In her report, Marquis argues that the U.S. federal government could help promote the WSR model through new policies at federal agencies and new legislation and regulation — for example, by “conditioning public purchases and other financial incentives at the government’s disposal on participation” in the Fair Food Program, or using the Department of Labor’s International Labor Affairs Bureau to tie participation in the Fair Food Program internationally to imports. In February, the Department of Labor awarded a $2.5 million grant to the Fair Food Standards Council to help expand the Fair Food Program with “a pilot project to promote human and labor rights focused on cut flower farms in Chile, Mexico and South Africa.”

The Worker-Driven Social Responsibility Network has been a hub over the years for the promotion of WSR. Canning is excited about the model’s expansion, but also points to challenges, such as the “corporate refusal to engage.” Current WSR campaigns include the Coalition of Immokalee Workers’ longtime fight to get Wendy’s, Kroger and Publix to join the Fair Food Program, and Migrant Justice’s campaign to get Hannaford supermarkets to join Milk With Dignity.

Companies have given various rationalizations for their refusal to join these programs, including that they already have their own codes of conducts for suppliers. Kroger, which says it has its own “Human Rights Policy,” made headlines as some of its agricultural suppliers have been tied to abuses like wage theft and even modern-day slavery.

Canning also emphasizes the need to keep workers at the center of the WSR model, even if things move a bit more slowly.

“Real change takes time,” she says. “Worker-led means that with expansion into new industries, workers need time to adapt to the model. It’s not a one-size-fits-all standard that’s being just pushed down on folks in different supply chains. It’s a set of principles that are adapted by workers for their workplace and industry.”

Outside of the U.S. — for example, in Bangladesh, Lesotho and the U.K., according to Marquis — labor unions have signed onto and help maintain WSR initiatives. In the U.S., farmworkers who fall under their protections are not unionized, nor is their right to unionize permitted under federal labor law, making unionization incredibly difficult, though some states guarantee collective bargaining rights for farmworkers.
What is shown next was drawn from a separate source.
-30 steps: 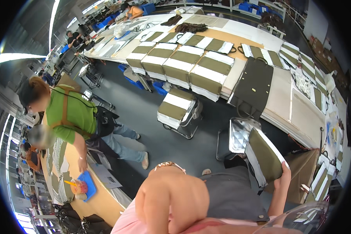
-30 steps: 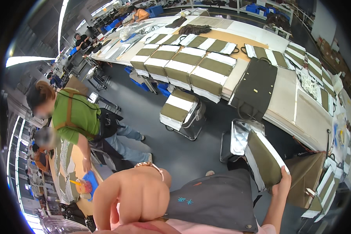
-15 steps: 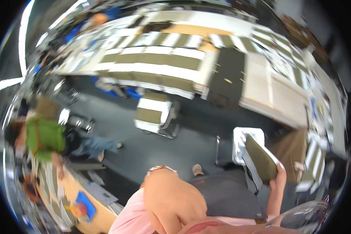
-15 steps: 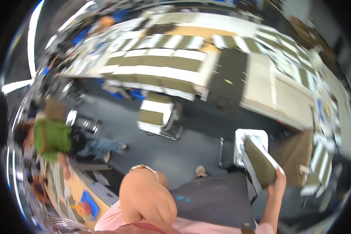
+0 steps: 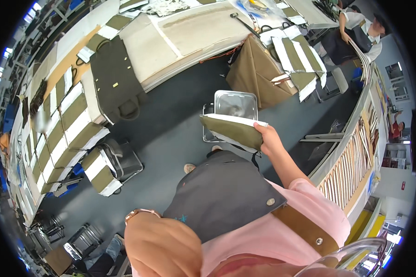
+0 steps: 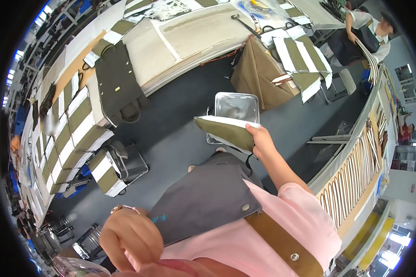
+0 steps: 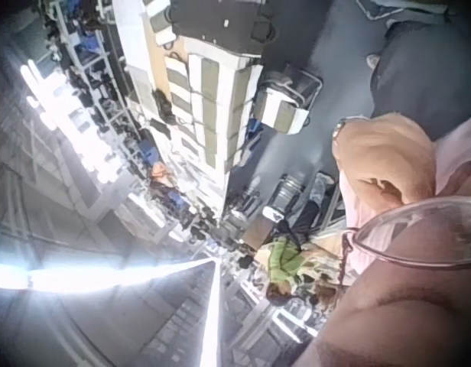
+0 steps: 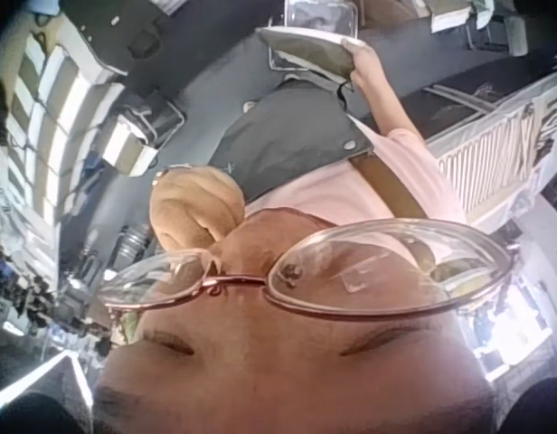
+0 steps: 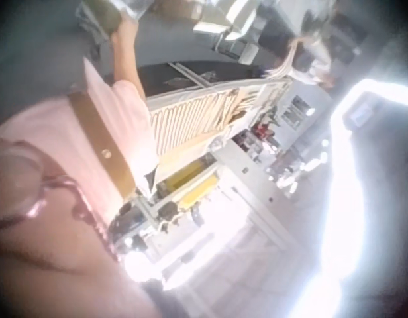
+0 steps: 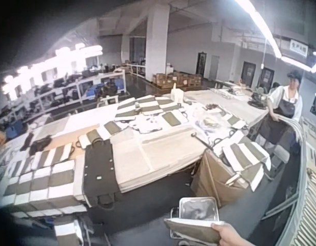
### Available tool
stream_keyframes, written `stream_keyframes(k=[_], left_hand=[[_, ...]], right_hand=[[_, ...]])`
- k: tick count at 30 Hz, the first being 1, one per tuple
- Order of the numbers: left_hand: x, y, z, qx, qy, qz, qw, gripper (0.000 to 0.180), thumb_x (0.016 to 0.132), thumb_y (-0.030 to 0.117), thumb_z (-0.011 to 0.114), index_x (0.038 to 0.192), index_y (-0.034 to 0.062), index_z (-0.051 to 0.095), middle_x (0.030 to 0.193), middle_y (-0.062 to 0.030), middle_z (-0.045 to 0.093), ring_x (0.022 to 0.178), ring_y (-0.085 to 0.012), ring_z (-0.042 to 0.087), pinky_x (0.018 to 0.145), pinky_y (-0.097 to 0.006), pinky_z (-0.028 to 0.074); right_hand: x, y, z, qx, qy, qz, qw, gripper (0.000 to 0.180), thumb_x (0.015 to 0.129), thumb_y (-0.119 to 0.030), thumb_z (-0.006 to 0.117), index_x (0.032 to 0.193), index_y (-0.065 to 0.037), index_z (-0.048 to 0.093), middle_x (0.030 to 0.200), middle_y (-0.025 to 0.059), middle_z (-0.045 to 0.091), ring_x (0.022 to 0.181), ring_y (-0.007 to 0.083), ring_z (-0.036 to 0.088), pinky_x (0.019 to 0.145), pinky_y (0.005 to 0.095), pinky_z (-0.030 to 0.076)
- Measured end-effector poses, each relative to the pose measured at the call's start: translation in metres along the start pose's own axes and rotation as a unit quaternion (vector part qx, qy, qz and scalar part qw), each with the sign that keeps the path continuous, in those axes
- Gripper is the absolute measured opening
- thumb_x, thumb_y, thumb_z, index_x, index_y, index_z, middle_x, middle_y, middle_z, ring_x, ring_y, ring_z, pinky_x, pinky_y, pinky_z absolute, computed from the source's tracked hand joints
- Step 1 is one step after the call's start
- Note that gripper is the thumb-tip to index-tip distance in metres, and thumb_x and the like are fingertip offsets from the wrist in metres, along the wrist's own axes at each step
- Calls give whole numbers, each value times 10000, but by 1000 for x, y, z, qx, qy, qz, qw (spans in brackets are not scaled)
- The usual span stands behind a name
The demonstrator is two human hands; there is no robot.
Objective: The person assembles a green and white striped bag by hand. They pick up white elastic straps, thread them through the bag's fabric loops, and secure them with small yellow adhesive squares. The person then folds the bag and places it on a stack of finished units.
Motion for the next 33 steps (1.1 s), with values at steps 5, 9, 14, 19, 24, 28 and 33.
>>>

With WSRs, worker organizations have found ways to win substantive labor and human rights protections, including protections from employer retaliation for voicing concerns over code of conduct violations.

Organizers like Migrant Justice’s Gómez hope to see more workers develop and implement WSR models in their supply chains. For her, the journey has been defining.

“It’s the greatest pride of my life that I’ve been able to be involved in creating the Milk With Dignity program,” she says, “and seeing the transformation that it has brought about.”

Note: This article has amended to clarify that the CIW received a “Presidential Medal for Extraordinary Efforts to Combat Human Trafficking” rather than a “Presidential Medal of Honor.”